Hang when running LLVM+clang test suite

Sun Jan 21 06:13:27 PST 2018

> On Jan 21, 2018, at 08:49, David Zarzycki <dave at znu.io> wrote:
> 
> 
> 
>> On Jan 20, 2018, at 21:50, Keith Busch <keith.busch at intel.com> wrote:
>> 
>> On Sat, Jan 20, 2018 at 05:47:06AM -0500, David Zarzycki wrote:
>>> Hello NVMe developers,
>>> 
>>> The LLVM+clang the test suite regularly (but not reliably) hangs the kernel (version 4.14.13-300.fc27.x86_64). I don’t see this hang when running the test suite in /tmp (tmpfs) or on a SATA SSD.
>>> 
>>> Here are photos of the console debug info, with the NVMe driver in the backtrace:
>>> 
>>> http://znu.io/dual8168hang.tar
>>> 
>>> Here is another instance of the hang, again with NVMe in the backtrace:
>>> 
>>> http://znu.io/IMG_0362.jpg
>> 
>> It looks like the scheduler is stuck or a task struct is corrupt. I can't
>> think of anything off the top of my head what nvme has to do with that,
>> though. It just invokes the callback associated with a command and
>> doesn't directly manipulate any scheduler structs.
> 
> Hi Keith,
> 
> Thanks for looking at the backtraces. What other subsystems should I be looking at then?
> 
> Given that the LLVM+clang test suite is reliable when built/run in tmpfs, that implies that most of the kernel is reliable. I’ve also run the test suite reliably on an ext4 filesystem on a SATA SSD.
> 
> I’ve tried both xfs and ext4 on NVMe and they both crash, which implies that individual filesystems aren't the problem. Please note that the NVMe setup is simple: one partition and no LVM, RAID, bcache, etc.
> 
> What’s left at this point? What other combinations or debug parameters should I test?

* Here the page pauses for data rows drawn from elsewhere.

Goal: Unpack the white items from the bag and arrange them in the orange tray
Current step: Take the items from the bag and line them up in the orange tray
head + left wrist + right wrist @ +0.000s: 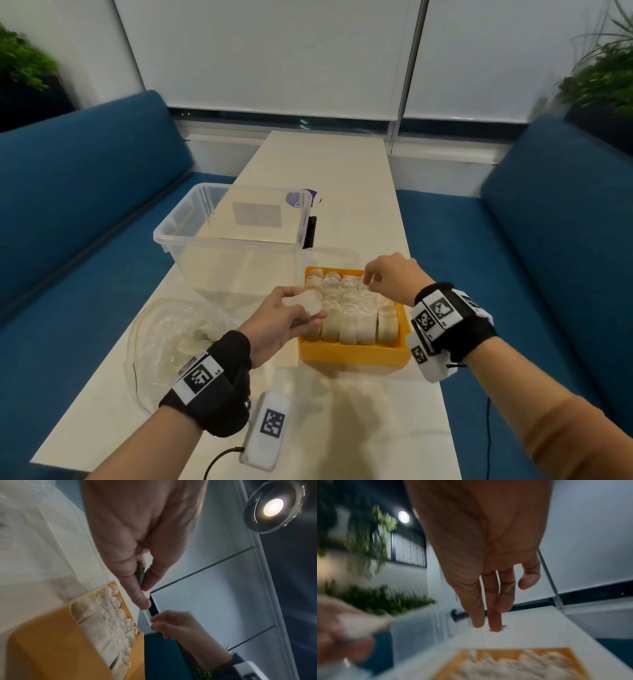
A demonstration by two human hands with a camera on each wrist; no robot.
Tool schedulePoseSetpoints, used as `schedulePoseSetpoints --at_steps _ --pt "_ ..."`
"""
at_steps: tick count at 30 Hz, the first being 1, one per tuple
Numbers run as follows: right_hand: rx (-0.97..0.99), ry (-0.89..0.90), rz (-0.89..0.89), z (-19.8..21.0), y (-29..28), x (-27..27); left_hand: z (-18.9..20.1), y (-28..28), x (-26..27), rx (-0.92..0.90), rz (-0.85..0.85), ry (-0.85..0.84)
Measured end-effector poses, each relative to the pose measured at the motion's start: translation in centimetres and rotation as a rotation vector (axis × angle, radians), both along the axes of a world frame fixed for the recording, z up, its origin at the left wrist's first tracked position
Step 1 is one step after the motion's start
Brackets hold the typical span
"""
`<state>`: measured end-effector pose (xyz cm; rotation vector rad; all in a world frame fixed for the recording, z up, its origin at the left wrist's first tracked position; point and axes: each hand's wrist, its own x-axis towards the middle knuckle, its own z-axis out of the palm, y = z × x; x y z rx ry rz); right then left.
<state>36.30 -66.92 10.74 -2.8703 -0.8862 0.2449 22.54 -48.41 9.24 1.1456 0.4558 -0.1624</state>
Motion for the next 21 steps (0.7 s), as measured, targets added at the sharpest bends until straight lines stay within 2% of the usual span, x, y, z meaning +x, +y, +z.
schedulePoseSetpoints --at_steps 3,5,9,13,15,18,21 --pt "0.364 0.119 0.067 2.1 0.5 -2.4 0.5 -0.2 0.1 0.033 -0.012 -0.028" --pt "0.517 0.196 0.060 3.1 1.1 -4.2 0.8 -0.3 0.2 0.036 -0.011 -0.060" --pt "0.604 0.318 -0.014 2.9 1.9 -6.0 1.1 -0.3 0.1 0.024 0.005 -0.126" --pt "0.685 0.358 -0.100 3.1 2.2 -6.5 1.3 -0.2 -0.2 0.065 -0.017 -0.148" --pt "0.756 0.409 -0.172 3.9 2.2 -6.4 1.3 0.0 -0.5 0.159 -0.056 -0.202" --pt "0.879 0.563 -0.252 5.0 2.3 -6.3 1.4 0.0 -1.0 0.442 -0.129 -0.344" --pt "0.972 0.707 -0.292 5.6 2.5 -6.8 1.7 -0.2 -1.0 0.593 -0.117 -0.437"
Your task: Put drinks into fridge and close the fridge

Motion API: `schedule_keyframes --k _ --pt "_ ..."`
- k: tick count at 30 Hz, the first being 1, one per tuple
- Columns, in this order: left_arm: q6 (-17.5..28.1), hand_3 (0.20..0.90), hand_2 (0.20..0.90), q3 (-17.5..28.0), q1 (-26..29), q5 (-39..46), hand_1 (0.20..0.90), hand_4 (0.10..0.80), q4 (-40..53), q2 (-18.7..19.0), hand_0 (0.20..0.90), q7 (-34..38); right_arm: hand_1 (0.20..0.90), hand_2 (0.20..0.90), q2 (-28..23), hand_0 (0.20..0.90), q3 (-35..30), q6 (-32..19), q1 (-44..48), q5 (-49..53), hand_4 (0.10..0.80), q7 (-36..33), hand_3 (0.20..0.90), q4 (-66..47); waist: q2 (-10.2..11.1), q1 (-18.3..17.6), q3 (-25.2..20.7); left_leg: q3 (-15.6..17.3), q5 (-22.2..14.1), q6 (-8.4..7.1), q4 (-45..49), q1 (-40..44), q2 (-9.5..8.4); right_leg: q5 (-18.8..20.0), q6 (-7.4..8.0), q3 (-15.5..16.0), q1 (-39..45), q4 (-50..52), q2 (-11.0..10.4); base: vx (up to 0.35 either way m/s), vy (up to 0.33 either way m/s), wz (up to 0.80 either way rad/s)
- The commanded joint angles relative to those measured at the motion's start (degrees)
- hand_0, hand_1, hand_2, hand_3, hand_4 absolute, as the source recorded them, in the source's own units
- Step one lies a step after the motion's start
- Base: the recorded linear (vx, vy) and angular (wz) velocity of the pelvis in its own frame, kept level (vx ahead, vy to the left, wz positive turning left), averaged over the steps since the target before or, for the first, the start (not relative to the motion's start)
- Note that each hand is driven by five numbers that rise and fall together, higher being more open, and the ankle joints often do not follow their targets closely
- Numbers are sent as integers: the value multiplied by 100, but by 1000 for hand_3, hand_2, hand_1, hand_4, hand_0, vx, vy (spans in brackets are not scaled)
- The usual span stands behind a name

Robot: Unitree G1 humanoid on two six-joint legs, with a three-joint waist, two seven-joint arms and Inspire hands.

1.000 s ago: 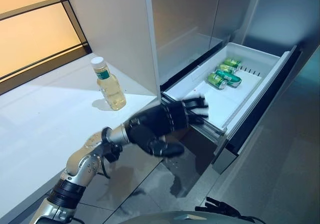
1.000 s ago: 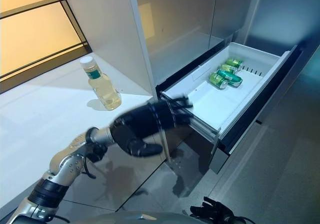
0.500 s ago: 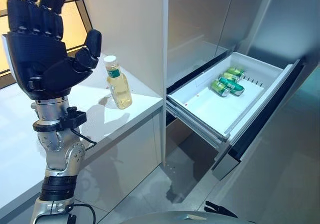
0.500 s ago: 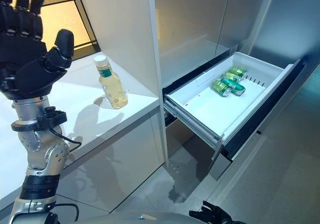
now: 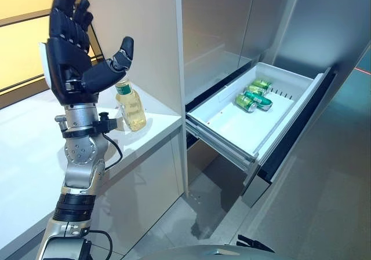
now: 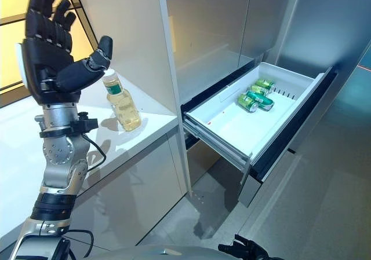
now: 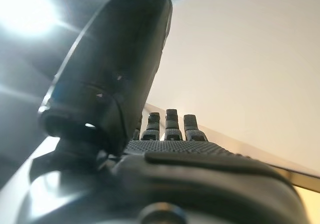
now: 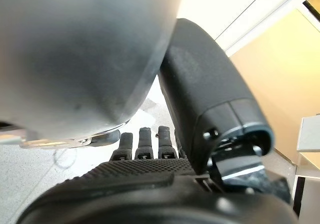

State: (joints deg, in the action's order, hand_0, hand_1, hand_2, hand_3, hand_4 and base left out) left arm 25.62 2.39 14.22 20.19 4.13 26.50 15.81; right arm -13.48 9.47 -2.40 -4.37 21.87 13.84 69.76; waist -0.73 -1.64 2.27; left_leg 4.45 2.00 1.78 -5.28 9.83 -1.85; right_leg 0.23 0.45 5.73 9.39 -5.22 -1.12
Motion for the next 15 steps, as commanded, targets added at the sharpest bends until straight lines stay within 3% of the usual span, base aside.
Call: schedule_keyframes --k 1,15 --pt "124 900 900 68 496 -73 900 800 -111 425 900 -8 900 900 136 900 121 -7 197 -37 800 115 900 59 31 -18 -4 70 -594 -34 39 121 76 -414 259 222 -92 502 7 0 0 0" --pt "-132 900 900 20 460 -227 900 800 -889 390 900 -14 900 900 78 900 24 76 153 -235 800 176 900 17 -2 -97 -13 168 -589 -59 42 138 89 -415 279 192 -83 505 15 0 0 0"
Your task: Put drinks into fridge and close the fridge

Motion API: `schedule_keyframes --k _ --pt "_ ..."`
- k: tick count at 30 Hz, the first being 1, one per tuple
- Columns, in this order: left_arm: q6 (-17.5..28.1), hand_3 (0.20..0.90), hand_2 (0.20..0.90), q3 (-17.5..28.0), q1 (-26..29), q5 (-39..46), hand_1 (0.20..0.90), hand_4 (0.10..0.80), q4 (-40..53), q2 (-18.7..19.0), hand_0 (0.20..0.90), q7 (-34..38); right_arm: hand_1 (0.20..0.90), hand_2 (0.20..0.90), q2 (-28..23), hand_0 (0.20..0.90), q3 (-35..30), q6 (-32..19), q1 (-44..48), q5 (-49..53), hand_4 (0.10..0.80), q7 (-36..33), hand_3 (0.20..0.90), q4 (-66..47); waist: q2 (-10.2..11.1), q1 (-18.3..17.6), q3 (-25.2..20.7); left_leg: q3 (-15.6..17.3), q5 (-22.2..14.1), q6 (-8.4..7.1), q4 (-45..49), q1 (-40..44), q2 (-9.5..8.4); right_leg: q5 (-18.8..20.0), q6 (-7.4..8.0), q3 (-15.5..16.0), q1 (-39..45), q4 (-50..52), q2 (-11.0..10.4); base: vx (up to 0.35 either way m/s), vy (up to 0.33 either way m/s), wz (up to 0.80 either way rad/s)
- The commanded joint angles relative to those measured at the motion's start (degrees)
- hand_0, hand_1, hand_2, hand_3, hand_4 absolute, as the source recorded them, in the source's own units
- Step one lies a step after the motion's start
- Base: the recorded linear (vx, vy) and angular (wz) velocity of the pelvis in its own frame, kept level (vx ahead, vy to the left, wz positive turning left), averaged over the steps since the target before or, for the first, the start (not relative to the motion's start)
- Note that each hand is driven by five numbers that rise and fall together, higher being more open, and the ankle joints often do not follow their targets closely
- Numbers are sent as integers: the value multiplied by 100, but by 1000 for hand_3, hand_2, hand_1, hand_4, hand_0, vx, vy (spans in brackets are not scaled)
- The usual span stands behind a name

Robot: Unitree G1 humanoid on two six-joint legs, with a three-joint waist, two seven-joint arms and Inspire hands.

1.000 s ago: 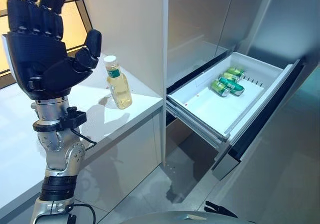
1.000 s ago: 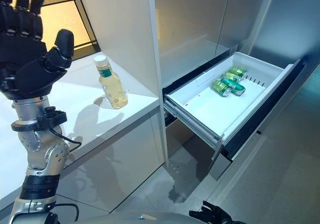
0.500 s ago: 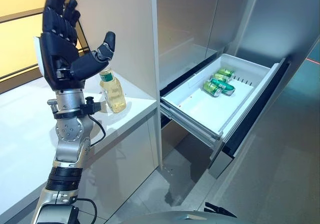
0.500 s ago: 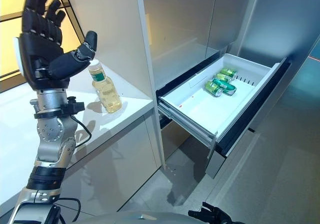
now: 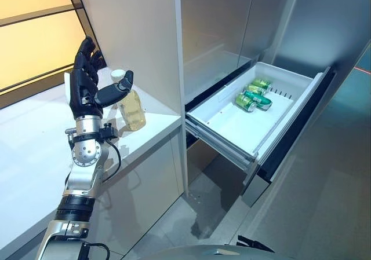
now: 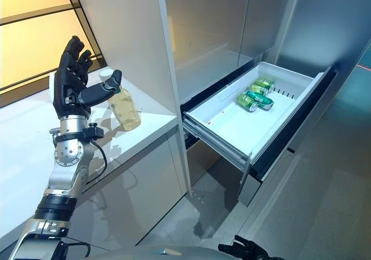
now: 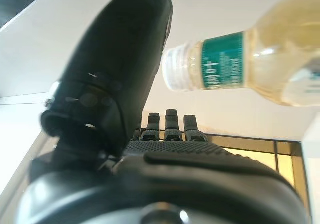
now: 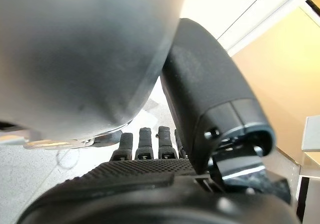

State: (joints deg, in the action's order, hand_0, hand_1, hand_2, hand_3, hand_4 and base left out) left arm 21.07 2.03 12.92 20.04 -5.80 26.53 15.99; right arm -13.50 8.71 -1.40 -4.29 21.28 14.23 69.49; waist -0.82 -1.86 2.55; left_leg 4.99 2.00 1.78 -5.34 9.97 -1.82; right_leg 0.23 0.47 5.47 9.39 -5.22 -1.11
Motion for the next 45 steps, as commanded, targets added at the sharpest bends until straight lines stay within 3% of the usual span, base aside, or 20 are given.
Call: schedule_keyframes --k 1,22,40,41,42,43,44,45 --pt "285 900 900 46 598 -186 900 800 81 378 900 -76 900 900 80 900 97 -23 145 -191 800 136 900 46 3 -80 -40 123 -591 -60 47 128 87 -416 278 219 -82 504 12 0 0 0" --pt "-235 900 900 -356 671 -384 900 800 -768 423 900 -380 900 900 24 900 69 130 189 -240 800 169 900 -42 -45 -183 13 266 -620 -29 77 188 65 -411 304 162 -90 561 14 0 0 0" --pt "-212 900 900 -389 708 -270 900 800 -860 411 900 -246 900 900 18 900 100 162 181 -175 800 131 900 -103 -43 -229 52 328 -628 -15 88 191 57 -407 331 143 -102 561 4 0 0 0" --pt "-172 856 862 -382 712 -212 862 756 -854 415 862 -236 900 900 8 900 103 164 178 -172 800 141 900 -111 -40 -232 62 329 -628 -15 89 195 59 -408 334 143 -103 567 2 0 0 0" --pt "-132 645 681 -382 721 -169 681 545 -855 406 681 -217 900 900 6 900 112 166 182 -158 800 144 900 -112 -39 -232 66 326 -627 -14 87 195 58 -406 333 139 -105 566 4 0 0 0" --pt "-87 302 387 -380 722 -139 387 202 -850 383 387 -207 900 900 5 900 122 163 188 -150 800 149 900 -110 -36 -233 70 325 -630 -14 85 200 59 -408 332 138 -105 569 5 0 0 0" --pt "-18 200 300 -349 721 40 300 100 -789 349 300 -220 900 900 8 900 127 138 187 -154 800 178 900 -124 -29 -230 76 316 -631 -12 85 204 58 -407 328 136 -93 560 5 0 0 0" --pt "-6 200 300 -344 720 87 300 100 -781 345 300 -229 900 900 6 900 128 123 188 -149 800 186 900 -124 -28 -229 78 314 -630 -13 85 205 57 -405 328 137 -90 557 5 0 0 0"
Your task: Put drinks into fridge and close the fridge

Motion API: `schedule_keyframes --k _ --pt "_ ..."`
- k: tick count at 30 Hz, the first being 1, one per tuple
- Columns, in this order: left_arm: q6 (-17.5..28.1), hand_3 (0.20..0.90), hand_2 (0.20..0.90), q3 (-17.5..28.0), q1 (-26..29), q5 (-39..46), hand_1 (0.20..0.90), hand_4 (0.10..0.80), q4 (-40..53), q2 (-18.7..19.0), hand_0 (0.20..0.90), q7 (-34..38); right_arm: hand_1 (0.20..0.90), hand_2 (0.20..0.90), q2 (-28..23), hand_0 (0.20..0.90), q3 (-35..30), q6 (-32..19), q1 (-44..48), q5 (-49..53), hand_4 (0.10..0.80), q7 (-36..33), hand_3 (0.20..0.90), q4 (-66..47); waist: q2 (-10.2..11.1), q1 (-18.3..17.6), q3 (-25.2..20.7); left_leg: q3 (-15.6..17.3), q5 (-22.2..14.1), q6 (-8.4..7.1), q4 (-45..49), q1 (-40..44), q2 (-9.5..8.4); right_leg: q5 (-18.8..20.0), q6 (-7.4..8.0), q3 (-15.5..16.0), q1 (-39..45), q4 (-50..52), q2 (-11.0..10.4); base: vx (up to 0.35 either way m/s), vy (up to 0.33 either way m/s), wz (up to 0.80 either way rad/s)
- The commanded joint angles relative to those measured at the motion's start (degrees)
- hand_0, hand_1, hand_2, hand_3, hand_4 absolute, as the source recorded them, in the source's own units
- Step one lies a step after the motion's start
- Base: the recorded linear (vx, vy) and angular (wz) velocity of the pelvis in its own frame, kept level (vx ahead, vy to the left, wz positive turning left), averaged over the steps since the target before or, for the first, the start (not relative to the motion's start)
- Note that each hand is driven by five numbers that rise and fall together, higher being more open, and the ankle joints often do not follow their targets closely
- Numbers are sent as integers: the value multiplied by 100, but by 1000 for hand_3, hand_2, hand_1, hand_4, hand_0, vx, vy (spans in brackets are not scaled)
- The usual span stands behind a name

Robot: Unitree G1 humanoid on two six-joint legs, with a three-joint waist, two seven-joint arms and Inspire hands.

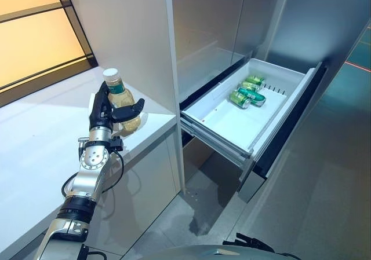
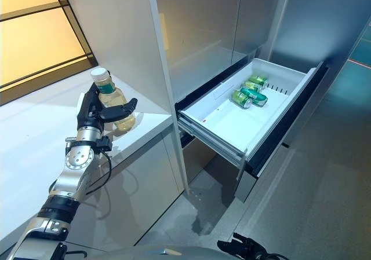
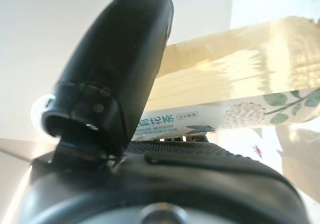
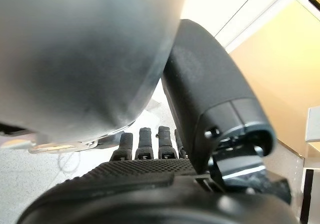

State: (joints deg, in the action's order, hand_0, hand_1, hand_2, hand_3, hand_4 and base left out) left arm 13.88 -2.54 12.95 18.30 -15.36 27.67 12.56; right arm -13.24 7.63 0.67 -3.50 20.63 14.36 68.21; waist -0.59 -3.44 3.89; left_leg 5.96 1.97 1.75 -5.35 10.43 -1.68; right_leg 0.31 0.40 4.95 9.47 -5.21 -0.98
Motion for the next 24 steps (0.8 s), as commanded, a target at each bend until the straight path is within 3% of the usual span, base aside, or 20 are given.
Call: schedule_keyframes --k 1,8,11,17,20,24 --pt "723 200 300 130 718 344 300 100 202 201 300 83 900 900 -18 900 239 -116 112 -69 800 184 900 1 -50 -70 -54 216 -625 -13 85 162 46 -412 334 190 -98 558 -9 0 0 0" --pt "1125 200 300 174 733 1479 300 100 950 -145 300 -400 900 900 -118 900 720 -691 250 -734 800 569 900 -1032 4 -13 -14 141 -591 -28 94 141 57 -391 310 235 -91 555 -15 0 0 0" --pt "1304 200 300 105 813 1676 300 100 1448 -274 300 -638 900 900 -158 900 951 -498 330 -531 800 799 900 -1824 45 20 -3 99 -571 -45 91 130 70 -390 304 280 -81 553 -24 -12 -21 1" --pt "1458 200 300 -181 924 1845 300 100 2431 -440 300 -1399 900 900 -59 900 1204 527 288 398 800 1668 900 -3759 134 47 24 -15 -517 -73 56 109 86 -380 290 362 -58 524 -26 -25 -32 3" --pt "1456 200 300 -374 847 2114 300 100 2783 -460 300 -1964 900 900 -159 900 1266 725 281 871 800 2105 900 -4860 170 46 37 -35 -488 -89 38 95 96 -350 307 386 -59 495 -31 -36 -25 2" --pt "1448 200 300 -545 701 2596 300 100 3106 -426 300 -2618 900 900 -548 900 1013 734 512 1330 800 2163 900 -6312 189 35 54 -35 -463 -82 35 59 97 -297 327 354 -87 462 -31 -45 -8 0"
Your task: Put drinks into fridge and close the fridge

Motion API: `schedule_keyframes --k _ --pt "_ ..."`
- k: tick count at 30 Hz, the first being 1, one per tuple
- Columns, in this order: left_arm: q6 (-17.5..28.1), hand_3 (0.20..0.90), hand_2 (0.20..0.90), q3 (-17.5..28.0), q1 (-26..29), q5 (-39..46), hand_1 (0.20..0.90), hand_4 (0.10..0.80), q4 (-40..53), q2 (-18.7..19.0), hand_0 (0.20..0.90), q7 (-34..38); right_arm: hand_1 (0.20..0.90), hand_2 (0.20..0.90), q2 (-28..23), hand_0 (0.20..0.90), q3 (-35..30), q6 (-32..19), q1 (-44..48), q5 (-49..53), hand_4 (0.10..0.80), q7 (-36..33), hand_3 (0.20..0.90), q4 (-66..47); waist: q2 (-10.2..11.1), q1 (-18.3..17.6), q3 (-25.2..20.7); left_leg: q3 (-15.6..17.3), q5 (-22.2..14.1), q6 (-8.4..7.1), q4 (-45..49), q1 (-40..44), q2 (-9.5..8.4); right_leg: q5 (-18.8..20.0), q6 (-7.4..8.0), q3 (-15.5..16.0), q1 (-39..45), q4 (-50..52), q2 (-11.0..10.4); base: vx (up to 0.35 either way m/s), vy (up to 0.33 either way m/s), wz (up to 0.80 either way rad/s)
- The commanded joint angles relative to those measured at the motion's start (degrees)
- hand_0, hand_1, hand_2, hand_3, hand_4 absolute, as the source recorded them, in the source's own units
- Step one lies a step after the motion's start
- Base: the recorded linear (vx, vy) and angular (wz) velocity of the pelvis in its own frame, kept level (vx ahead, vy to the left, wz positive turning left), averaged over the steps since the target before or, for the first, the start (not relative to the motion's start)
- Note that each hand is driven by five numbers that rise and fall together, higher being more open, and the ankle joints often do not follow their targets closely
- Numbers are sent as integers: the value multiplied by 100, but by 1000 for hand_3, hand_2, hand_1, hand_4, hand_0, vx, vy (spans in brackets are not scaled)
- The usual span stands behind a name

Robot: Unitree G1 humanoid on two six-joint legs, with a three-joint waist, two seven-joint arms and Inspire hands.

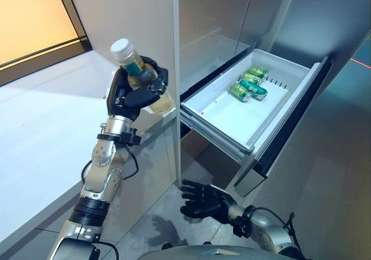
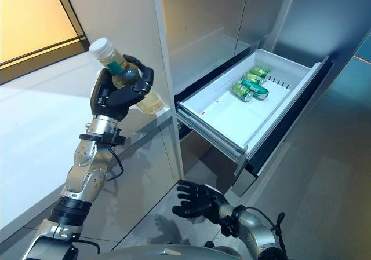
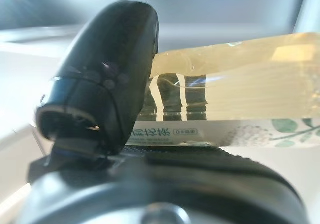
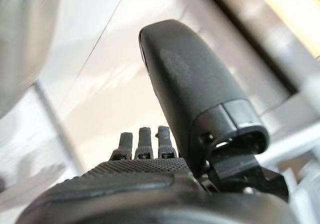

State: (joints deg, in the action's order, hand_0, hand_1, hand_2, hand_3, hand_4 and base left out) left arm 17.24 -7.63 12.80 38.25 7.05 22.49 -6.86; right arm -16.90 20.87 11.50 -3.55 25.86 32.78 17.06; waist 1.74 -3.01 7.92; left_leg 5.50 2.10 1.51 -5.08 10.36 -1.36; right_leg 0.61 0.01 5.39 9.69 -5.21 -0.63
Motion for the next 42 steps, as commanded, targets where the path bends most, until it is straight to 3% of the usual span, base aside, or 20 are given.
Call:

To my surprise, I think I’ve narrowed down the bug to the block multi-queue layer. Can you please confirm that the following test is reasonable?

1) Create a file in /tmp (tmpfs with plenty of RAM and 2x the size needed by the test suite)
2) ‘losetup’ the file
3) 'cat /sys/block/loop0/queue/scheduler' ("[mq-deadline] none” in this case)
4) Create ext4 partition on /dev/loop0 and mount it
5) Run stress test in the loopback filesystem

Thanks,
Dave